──────── Recorded data
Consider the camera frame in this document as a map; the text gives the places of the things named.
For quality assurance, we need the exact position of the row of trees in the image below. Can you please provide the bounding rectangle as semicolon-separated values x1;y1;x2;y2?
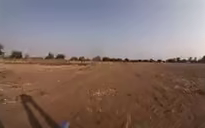
0;39;205;64

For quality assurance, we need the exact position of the brown bare dirt ground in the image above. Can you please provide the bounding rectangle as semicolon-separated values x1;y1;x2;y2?
0;58;205;128

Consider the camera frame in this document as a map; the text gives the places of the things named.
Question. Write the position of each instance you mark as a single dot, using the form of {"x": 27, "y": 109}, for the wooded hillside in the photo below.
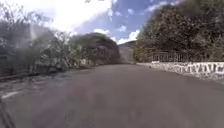
{"x": 186, "y": 30}

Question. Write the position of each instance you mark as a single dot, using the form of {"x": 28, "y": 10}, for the metal railing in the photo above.
{"x": 170, "y": 56}

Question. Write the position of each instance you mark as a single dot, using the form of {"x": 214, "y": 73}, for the stone retaining wall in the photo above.
{"x": 196, "y": 68}

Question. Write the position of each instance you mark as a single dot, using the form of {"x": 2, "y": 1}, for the grey asphalt road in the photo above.
{"x": 120, "y": 100}

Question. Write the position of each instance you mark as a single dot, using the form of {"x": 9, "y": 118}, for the row of trees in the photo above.
{"x": 50, "y": 50}

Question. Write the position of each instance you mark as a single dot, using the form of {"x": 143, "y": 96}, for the distant hill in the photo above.
{"x": 126, "y": 51}

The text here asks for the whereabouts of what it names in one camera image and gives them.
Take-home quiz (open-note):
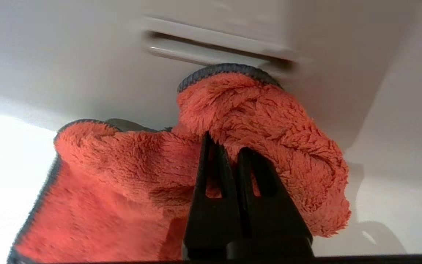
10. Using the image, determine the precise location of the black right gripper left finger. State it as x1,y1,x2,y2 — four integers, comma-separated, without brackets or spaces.
183,131,246,259

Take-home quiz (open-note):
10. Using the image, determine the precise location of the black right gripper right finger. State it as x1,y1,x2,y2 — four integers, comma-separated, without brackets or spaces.
236,147,314,257

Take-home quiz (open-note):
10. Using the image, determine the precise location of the orange fluffy cloth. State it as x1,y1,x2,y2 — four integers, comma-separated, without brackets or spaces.
8,63,351,264

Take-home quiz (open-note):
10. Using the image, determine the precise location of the white sink basin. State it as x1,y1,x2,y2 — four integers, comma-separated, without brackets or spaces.
0,0,422,257

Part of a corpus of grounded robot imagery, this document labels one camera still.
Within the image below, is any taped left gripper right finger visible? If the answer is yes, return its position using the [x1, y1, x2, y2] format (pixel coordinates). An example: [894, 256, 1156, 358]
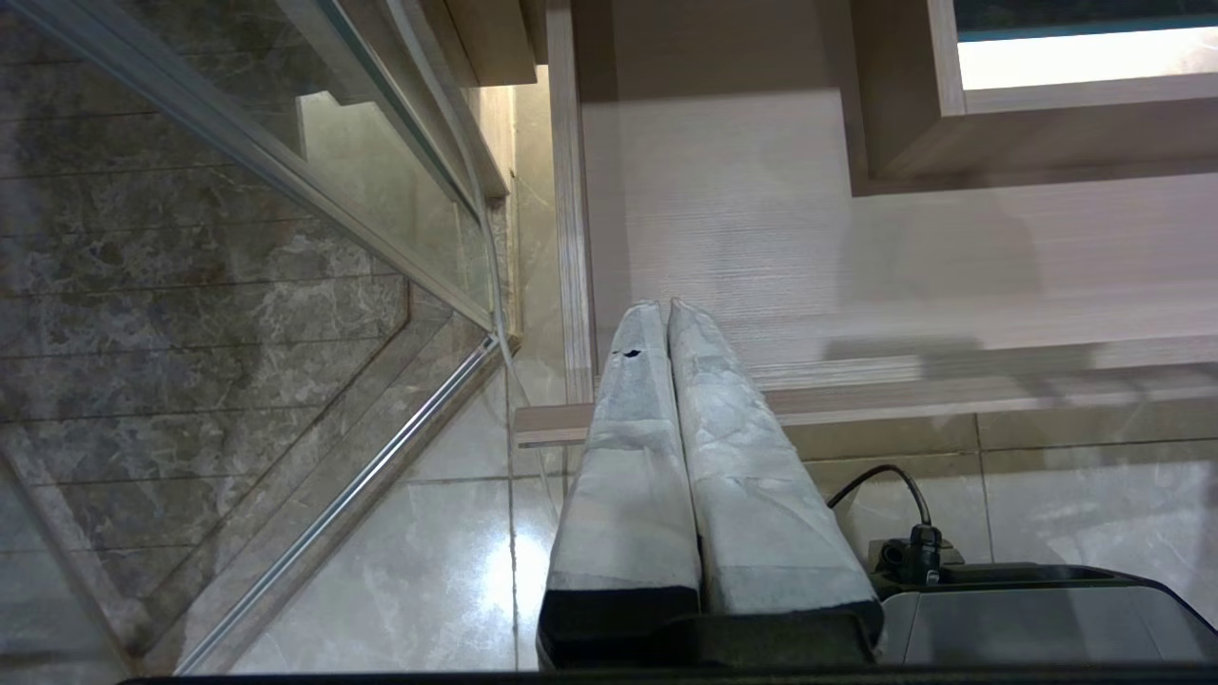
[669, 299, 882, 616]

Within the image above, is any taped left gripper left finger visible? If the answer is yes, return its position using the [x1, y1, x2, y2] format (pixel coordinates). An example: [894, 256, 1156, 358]
[544, 301, 703, 619]

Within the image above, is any light wooden drawer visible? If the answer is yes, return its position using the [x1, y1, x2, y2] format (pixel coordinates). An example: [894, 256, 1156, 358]
[514, 0, 1218, 450]

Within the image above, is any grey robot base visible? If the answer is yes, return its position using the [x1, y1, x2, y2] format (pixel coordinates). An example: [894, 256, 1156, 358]
[868, 538, 1218, 667]

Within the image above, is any light wooden vanity cabinet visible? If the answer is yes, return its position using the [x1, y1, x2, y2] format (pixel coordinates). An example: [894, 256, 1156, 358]
[419, 0, 553, 88]

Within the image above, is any black base cable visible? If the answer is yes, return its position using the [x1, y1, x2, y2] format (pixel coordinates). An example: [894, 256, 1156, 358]
[828, 464, 945, 587]

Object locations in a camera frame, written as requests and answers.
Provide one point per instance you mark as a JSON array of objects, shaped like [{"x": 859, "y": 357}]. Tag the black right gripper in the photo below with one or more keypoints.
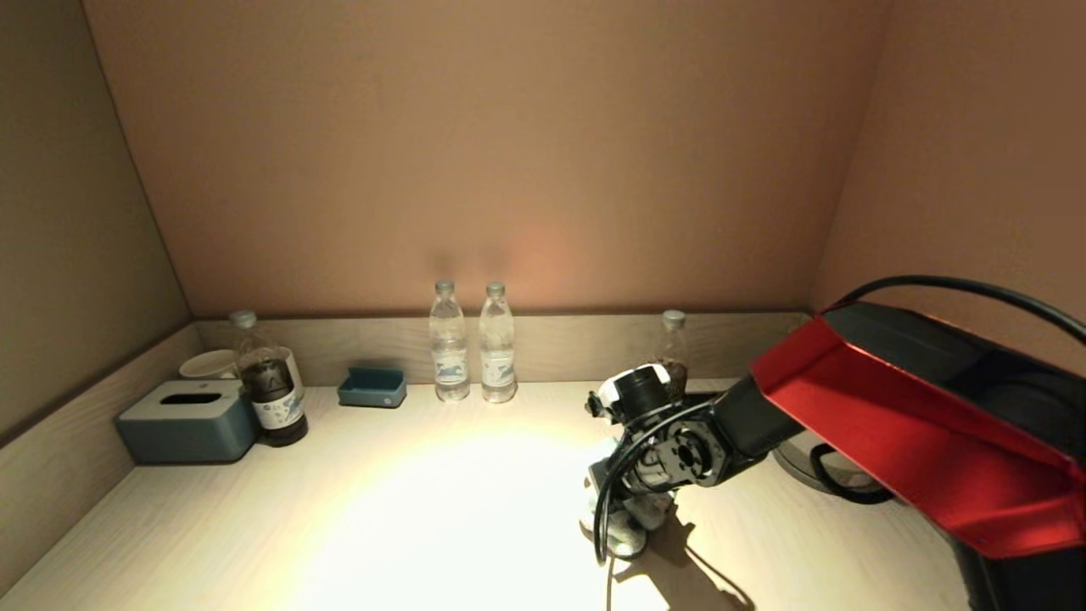
[{"x": 628, "y": 484}]

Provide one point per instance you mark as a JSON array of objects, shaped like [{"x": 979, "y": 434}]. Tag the light blue microfiber cloth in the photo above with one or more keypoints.
[{"x": 632, "y": 530}]

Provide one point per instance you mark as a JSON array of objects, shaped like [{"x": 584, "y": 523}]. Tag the red and black right robot arm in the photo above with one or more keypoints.
[{"x": 916, "y": 416}]

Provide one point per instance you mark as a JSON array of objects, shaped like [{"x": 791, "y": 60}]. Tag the dark drink bottle white label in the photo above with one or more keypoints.
[{"x": 674, "y": 339}]

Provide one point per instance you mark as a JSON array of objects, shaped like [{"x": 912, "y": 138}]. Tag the grey kettle base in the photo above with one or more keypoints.
[{"x": 793, "y": 462}]

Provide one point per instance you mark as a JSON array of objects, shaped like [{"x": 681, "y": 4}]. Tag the clear water bottle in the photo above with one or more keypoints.
[
  {"x": 497, "y": 361},
  {"x": 448, "y": 356}
]

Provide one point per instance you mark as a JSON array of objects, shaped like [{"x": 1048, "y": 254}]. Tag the small blue plastic tray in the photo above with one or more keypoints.
[{"x": 372, "y": 390}]

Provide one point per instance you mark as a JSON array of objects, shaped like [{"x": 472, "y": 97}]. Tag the white ceramic cup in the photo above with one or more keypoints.
[
  {"x": 293, "y": 369},
  {"x": 206, "y": 365}
]

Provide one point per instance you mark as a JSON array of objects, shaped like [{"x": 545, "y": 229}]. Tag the dark drink bottle patterned label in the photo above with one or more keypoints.
[{"x": 276, "y": 399}]

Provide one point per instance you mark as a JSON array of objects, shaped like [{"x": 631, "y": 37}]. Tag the grey-blue tissue box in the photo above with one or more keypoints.
[{"x": 182, "y": 428}]

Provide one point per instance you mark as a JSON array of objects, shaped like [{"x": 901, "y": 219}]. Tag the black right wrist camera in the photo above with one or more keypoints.
[{"x": 638, "y": 395}]

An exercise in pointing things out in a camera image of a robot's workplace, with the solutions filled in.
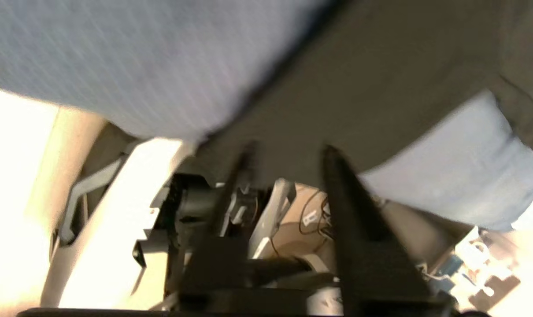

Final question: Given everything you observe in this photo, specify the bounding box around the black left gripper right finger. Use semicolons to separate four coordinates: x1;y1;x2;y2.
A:
322;145;443;315

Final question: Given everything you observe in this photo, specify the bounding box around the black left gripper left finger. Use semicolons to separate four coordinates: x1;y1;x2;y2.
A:
181;142;257;295

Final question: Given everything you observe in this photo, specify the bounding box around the black moon print t-shirt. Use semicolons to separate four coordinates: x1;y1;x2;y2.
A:
178;0;533;188

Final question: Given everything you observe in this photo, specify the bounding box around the blue bed sheet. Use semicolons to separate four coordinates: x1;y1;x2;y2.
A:
0;0;533;232

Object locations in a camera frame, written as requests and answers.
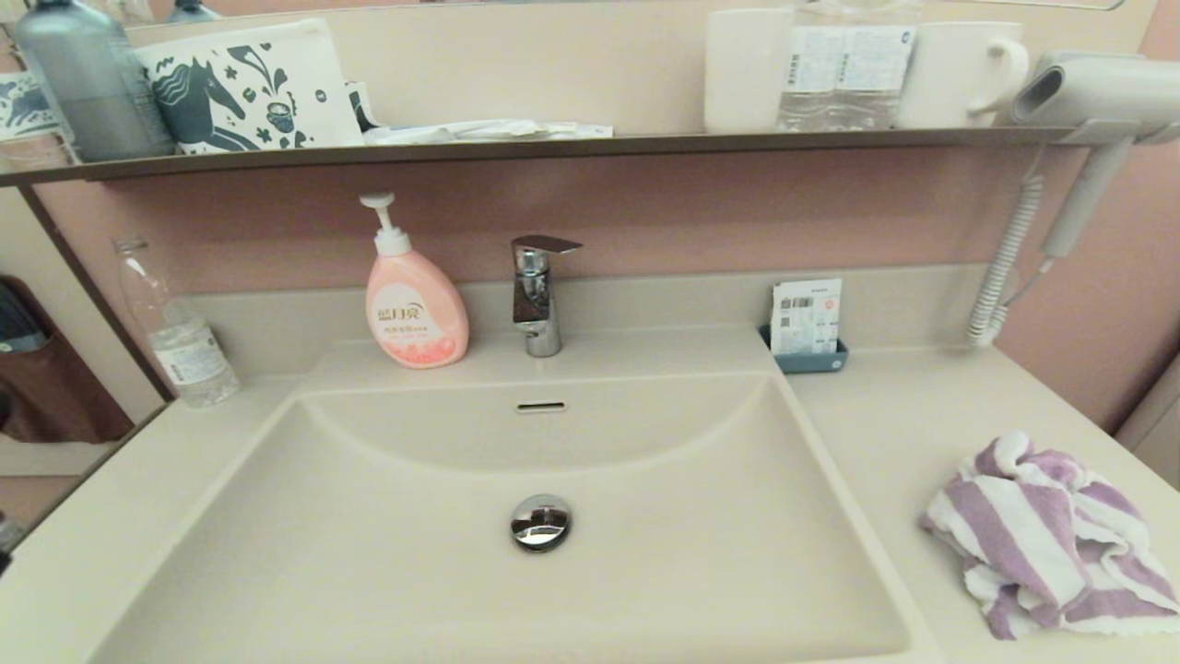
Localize clear water bottle white label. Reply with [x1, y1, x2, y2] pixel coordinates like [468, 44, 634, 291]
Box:
[844, 0, 923, 131]
[777, 0, 847, 131]
[112, 236, 242, 409]

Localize white cup without handle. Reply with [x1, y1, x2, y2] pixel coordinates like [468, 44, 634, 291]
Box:
[703, 9, 794, 135]

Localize brown mirror frame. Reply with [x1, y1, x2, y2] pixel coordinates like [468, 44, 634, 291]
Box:
[0, 184, 178, 563]

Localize white coiled cord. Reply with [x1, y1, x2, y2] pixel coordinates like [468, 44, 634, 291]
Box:
[965, 148, 1052, 349]

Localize white printed packet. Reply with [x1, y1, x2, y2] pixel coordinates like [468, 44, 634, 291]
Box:
[770, 279, 843, 356]

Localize brown wall shelf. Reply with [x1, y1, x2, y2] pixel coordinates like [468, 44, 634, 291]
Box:
[0, 126, 1080, 188]

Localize purple white striped towel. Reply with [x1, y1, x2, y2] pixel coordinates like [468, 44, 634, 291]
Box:
[917, 430, 1180, 640]

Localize pink soap pump bottle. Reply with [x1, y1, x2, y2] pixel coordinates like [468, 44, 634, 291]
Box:
[360, 192, 470, 370]

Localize white mug with handle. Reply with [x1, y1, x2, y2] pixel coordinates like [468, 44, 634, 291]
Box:
[894, 21, 1029, 129]

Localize chrome faucet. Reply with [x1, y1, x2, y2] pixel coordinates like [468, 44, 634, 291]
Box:
[512, 235, 584, 358]

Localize grey hair dryer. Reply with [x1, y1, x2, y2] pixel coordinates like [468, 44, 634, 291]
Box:
[1005, 51, 1180, 262]

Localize small blue tray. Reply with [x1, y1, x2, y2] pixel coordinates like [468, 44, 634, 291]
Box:
[759, 323, 848, 374]

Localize dark and white pouch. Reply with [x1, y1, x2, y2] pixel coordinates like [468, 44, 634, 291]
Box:
[347, 81, 381, 133]

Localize white pouch horse print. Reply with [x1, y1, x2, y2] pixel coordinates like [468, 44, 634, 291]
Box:
[135, 18, 365, 155]

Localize white wrapped packets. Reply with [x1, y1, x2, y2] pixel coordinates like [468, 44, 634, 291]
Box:
[364, 118, 614, 146]

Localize beige sink basin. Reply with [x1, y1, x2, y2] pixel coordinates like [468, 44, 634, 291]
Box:
[88, 325, 946, 664]

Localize grey bottle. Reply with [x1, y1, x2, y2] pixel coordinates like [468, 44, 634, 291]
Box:
[13, 0, 176, 163]

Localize chrome drain stopper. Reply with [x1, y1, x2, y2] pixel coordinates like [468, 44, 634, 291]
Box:
[510, 493, 573, 553]
────────────────
- _What you need to do_
Reproduce each line in the listing above that mentions the string "handle".

- _Solution below_
Localize white cup without handle. Reply with [x1, y1, x2, y2] pixel coordinates like [468, 44, 634, 291]
Localize white mug with handle. Reply with [x1, y1, x2, y2] pixel coordinates like [468, 44, 634, 291]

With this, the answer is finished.